What to produce: The listing below begins with the first line you should copy; stop after the line containing "A sample of", and drop every picture.

Information provided:

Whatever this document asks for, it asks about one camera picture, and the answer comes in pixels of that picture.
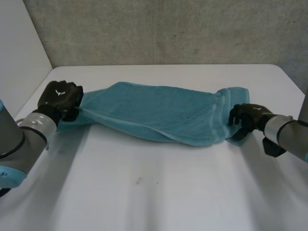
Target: table surface
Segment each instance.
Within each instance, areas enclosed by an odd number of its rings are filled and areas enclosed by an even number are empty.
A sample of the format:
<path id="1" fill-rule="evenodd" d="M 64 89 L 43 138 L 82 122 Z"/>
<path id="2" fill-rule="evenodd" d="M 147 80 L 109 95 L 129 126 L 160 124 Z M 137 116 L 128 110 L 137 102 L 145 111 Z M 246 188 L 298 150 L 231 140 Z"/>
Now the table surface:
<path id="1" fill-rule="evenodd" d="M 84 91 L 119 81 L 216 92 L 248 88 L 252 103 L 297 118 L 304 94 L 274 65 L 78 66 L 54 69 L 19 112 L 25 117 L 52 80 Z M 23 184 L 0 200 L 6 231 L 305 231 L 308 164 L 266 156 L 255 131 L 243 147 L 196 148 L 144 141 L 101 125 L 60 133 Z"/>

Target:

Output:
Whatever this document asks for, it asks about one camera picture, and the answer comes in pixels of that picture.
Target: table surface
Segment each instance.
Within each instance, areas enclosed by an odd number of its rings are filled and areas enclosed by an even number are empty.
A sample of the format:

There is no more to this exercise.